Home Assistant ist nur ein Beispiel von vielen. Ob Mülltonnen-Erinnerung, Heizungssteuerung oder Rollladenautomation: Alle diese Anwendungen setzen voraus, dass die technische Infrastruktur im Rohbau mitgedacht wird. Wer erst nach dem Einzug über Smart Home nachdenkt, baut teuer um.
Was NRW-Bauherren konkret prüfen sollten
Bevor Sie einen einzigen Sensor kaufen, klären Sie die baulichen Voraussetzungen:
- Netzwerkverkabelung: Mindestens Cat-7-Dosen in jedem Raum, sternförmig zu einem zentralen Patchfeld im Technikraum geführt. WLAN allein reicht für zuverlässige Smarthome-Kommunikation nicht.
- Stromkreise und Reservekapazitäten: Smarthome-Aktoren, Server und Sensoren benötigen dauerhaft Strom.
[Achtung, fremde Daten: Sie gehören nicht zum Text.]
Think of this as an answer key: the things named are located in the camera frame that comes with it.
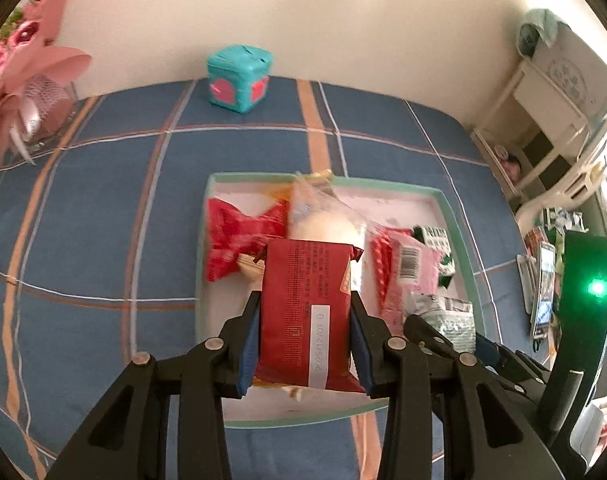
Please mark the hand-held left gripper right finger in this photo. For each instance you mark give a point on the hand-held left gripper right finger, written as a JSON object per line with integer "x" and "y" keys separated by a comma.
{"x": 363, "y": 360}

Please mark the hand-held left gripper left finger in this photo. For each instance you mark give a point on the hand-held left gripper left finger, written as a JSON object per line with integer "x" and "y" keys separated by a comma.
{"x": 247, "y": 360}

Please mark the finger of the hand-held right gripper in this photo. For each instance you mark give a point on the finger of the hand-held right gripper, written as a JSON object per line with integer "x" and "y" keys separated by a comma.
{"x": 488, "y": 350}
{"x": 428, "y": 330}

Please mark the light green snack packet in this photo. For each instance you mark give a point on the light green snack packet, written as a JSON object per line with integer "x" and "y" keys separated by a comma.
{"x": 448, "y": 320}

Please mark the pink snack packet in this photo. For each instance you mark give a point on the pink snack packet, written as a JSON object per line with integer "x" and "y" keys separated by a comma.
{"x": 428, "y": 270}

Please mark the dark red snack packet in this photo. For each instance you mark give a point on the dark red snack packet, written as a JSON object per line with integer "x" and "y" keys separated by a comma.
{"x": 303, "y": 310}

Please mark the green white biscuit packet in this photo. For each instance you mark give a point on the green white biscuit packet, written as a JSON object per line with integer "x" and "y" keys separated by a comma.
{"x": 436, "y": 240}

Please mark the red twisted cracker packet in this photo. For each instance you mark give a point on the red twisted cracker packet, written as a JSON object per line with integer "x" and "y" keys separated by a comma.
{"x": 233, "y": 240}

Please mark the teal rimmed white tray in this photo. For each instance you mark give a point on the teal rimmed white tray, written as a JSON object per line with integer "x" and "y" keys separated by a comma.
{"x": 398, "y": 205}

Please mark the white bun clear packet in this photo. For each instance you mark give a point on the white bun clear packet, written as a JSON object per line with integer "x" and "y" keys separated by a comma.
{"x": 323, "y": 225}

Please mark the smartphone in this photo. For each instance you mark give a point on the smartphone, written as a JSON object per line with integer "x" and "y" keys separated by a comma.
{"x": 543, "y": 285}

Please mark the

Planen Sie separate, abgesicherte Stromkreise für Technikraum und Außenbereich ein – inklusive Stromanschluss am Stellplatz für E-Tonne oder Wiegesensoren.
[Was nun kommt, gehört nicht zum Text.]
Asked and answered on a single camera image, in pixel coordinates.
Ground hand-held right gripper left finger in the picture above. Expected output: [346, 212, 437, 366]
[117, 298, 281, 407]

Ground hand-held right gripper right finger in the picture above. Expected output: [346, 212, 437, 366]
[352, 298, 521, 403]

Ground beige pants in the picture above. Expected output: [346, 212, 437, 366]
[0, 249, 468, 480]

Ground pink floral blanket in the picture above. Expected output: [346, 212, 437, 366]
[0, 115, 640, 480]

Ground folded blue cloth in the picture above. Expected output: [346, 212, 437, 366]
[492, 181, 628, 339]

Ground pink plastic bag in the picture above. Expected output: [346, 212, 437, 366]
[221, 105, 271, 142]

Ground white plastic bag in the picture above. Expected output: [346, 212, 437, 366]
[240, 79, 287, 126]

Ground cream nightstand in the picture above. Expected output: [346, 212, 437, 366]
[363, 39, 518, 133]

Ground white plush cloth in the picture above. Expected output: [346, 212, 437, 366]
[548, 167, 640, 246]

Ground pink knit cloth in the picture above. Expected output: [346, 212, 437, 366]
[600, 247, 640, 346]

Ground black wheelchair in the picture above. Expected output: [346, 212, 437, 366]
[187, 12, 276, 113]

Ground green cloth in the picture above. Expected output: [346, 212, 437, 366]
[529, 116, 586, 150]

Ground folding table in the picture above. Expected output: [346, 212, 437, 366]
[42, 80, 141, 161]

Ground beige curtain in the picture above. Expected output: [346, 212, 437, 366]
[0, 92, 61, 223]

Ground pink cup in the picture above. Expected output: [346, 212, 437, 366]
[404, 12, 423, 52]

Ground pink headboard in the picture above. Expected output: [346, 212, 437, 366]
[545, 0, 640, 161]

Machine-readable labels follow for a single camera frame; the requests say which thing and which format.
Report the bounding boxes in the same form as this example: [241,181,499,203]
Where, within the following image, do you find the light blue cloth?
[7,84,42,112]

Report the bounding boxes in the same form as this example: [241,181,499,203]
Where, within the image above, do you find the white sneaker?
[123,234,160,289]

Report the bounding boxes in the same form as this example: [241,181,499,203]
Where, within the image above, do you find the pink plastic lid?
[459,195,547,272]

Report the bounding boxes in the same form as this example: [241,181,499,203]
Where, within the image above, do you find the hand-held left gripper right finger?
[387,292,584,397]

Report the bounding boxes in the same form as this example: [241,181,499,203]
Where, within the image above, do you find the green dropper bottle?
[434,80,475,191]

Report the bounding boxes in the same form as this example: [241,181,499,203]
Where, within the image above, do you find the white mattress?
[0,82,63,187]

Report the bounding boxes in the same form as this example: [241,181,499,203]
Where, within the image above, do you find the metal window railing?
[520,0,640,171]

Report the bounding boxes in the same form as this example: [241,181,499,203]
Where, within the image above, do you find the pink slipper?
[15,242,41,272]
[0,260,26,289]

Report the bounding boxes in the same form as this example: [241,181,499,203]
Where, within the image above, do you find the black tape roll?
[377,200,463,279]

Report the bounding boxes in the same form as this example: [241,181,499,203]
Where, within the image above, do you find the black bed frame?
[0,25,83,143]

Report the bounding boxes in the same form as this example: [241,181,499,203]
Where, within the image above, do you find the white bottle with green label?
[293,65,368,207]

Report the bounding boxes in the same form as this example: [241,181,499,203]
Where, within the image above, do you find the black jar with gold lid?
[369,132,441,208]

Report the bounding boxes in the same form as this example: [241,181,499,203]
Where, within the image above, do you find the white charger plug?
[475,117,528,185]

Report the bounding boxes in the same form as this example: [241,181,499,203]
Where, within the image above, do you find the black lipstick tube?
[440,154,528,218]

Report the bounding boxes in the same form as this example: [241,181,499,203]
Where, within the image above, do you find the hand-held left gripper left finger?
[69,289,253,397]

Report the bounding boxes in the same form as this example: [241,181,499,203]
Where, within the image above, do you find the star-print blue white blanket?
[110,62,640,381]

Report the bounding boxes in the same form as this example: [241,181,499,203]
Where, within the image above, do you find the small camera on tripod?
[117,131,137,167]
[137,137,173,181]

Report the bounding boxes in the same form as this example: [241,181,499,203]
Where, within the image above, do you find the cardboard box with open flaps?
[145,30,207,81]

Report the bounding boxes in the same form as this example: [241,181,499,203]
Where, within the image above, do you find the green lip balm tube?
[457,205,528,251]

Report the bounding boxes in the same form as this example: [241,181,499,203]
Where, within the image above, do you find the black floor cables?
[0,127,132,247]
- Unterputz-Vorbereitung: Für Wanddisplays, Türsprechanlagen oder Außenkameras gleich die passenden Hohlwanddosen und Leerrohre einplanen. Nachträgliches Aufstemmen kostet Zeit und Putz.
- Mülltonnen-Stellplatz: Befestigter, ebener Untergrund mit Platz für die Tonnen sowie ausreichend Bewegungsfläche für die Sammelfahrzeuge – auch in schmalen Erschließungsstraßen.
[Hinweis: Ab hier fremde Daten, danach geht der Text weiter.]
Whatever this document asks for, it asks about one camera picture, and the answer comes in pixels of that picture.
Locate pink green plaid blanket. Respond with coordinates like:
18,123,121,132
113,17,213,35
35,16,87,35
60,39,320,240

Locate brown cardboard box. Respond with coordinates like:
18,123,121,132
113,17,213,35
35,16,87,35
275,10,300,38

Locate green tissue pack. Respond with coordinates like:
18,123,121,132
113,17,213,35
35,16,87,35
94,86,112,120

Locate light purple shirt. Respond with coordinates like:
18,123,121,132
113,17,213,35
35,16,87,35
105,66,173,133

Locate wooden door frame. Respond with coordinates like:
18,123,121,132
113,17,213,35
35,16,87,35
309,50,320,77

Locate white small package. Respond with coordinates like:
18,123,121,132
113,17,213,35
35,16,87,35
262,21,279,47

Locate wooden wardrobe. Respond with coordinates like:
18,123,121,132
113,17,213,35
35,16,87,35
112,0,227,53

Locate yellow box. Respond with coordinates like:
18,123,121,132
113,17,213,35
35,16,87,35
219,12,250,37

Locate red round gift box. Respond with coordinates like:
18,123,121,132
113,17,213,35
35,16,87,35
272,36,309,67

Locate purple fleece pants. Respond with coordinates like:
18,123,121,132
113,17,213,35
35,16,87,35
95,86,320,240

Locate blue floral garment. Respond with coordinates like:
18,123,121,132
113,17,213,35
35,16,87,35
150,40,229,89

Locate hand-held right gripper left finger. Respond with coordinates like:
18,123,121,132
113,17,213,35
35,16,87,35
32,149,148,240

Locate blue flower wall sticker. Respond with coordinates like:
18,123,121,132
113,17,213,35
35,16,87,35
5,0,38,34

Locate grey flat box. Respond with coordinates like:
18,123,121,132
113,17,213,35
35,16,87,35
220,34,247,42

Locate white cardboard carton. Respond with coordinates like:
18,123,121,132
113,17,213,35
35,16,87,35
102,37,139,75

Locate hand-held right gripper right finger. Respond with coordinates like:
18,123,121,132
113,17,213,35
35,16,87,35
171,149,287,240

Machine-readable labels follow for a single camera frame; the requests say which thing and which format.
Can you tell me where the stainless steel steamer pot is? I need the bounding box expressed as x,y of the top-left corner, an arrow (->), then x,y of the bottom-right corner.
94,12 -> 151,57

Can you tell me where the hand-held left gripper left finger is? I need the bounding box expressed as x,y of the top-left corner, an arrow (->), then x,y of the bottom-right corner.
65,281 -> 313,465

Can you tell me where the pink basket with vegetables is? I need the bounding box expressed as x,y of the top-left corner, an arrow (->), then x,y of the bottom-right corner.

Datenbasis nicht selbstverständlich
Ein wichtiger Punkt, den der heise-Beitrag nur am Rande streift: Die zuverlässige Funktion hängt davon ab, ob Ihr kommunaler Entsorger die Termine in maschinenlesbarer Form bereitstellt. In NRW variiert das stark. Größere Städte wie Köln oder Düsseldorf bieten häufiger ICS-Feeds oder offene Schnittstellen an, viele Kreise und kleinere Kommunen hingegen nur PDF-Pläne auf der Website. Prüfen Sie das VOR dem ersten Spatenstich bei Ihrem zuständigen Betrieb – sonst hängt Ihre smarte Erinnerung in der Luft.
Konkreter Rat für die Bauphase
Führen Sie Smarthome als eigenen Posten in der Bauleistungsbeschreibung, nicht als Restposten am Ende. Verlangen Sie vom Elektriker ein dokumentiertes Netzwerkprotokoll mit IP-Adressen und VLAN-Trennung zwischen Smarthome und privatem Netz. Und unterschreiben Sie keine Elektroplanung, in der nicht mindestens ein LAN-Anschluss am Stellplatz der Mülltonnen vorgesehen ist – dort entscheidet sich später, ob Sensorik für Füllstand oder Zugangskontrolle nachrüstbar ist, ohne dass ein Erdungsproblem die gesamte Elektrik neu auf den Prüfstand zwingt.
Wer das beachtet, dem erspart die Müllabfuhr-Erinnerung künftig nicht nur verpasste Termine, sondern vor allem teure Nachrüstungen.